WORK REQUIRED: Transcribe the data below verbatim from the line with "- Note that" to the line with "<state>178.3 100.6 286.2". Include both of those lines.
─── INPUT DATA ───
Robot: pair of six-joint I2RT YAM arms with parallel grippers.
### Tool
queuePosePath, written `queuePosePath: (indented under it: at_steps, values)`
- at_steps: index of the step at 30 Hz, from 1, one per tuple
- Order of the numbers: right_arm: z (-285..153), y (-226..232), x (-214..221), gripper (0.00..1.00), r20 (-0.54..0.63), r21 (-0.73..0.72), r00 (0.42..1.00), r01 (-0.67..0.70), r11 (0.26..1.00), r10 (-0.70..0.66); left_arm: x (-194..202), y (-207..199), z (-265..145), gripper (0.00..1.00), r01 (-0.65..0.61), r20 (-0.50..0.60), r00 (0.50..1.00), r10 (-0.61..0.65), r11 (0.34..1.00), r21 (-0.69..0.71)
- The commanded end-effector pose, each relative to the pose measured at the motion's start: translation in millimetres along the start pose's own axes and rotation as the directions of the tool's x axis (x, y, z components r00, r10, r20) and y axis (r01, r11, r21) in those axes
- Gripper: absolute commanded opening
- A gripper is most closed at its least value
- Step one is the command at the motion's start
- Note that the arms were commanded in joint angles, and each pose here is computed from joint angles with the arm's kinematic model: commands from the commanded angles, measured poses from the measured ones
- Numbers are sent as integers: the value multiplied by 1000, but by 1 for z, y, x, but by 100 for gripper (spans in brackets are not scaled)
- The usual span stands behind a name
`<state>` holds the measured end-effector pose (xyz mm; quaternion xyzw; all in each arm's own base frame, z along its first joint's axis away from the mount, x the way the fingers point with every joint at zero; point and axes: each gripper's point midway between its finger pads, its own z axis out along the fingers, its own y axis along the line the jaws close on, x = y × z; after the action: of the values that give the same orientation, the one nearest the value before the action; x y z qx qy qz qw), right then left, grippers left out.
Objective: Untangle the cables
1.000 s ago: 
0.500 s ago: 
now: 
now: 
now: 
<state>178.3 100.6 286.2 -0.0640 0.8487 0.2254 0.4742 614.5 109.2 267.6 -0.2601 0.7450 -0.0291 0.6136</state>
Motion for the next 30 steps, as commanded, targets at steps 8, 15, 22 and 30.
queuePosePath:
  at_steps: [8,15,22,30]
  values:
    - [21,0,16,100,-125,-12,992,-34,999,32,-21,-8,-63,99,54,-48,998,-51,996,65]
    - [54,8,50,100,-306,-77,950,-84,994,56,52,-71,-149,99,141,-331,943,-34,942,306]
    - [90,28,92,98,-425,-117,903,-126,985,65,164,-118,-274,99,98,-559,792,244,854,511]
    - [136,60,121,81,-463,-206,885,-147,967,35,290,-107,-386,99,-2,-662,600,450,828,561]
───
ANSWER:
- Note that the arms were commanded in joint angles, and each pose here is computed from joint angles with the arm's kinematic model: commands from the commanded angles, measured poses from the measured ones
- Numbers are sent as integers: the value multiplied by 1000, but by 1 for z, y, x, but by 100 for gripper (spans in brackets are not scaled)
- The usual span stands behind a name
`<state>` holds the measured end-effector pose (xyz mm; quaternion xyzw; all in each arm's own base frame, z along its first joint's axis away from the mount, x the way the fingers point with every joint at zero; point and axes: each gripper's point midway between its finger pads, its own z axis out along the fingers, its own y axis along the line the jaws close on, x = y × z; after the action: of the values that give the same orientation, the one nearest the value before the action; x y z qx qy qz qw), right then left, grippers left out.
Objective: Untangle the cables
1.000 s ago: 
0.500 s ago: 
now: 
now: 
now: 
<state>178.3 100.6 286.2 -0.0640 0.8487 0.2254 0.4742 614.5 109.2 267.6 -0.2601 0.7450 -0.0291 0.6136</state>

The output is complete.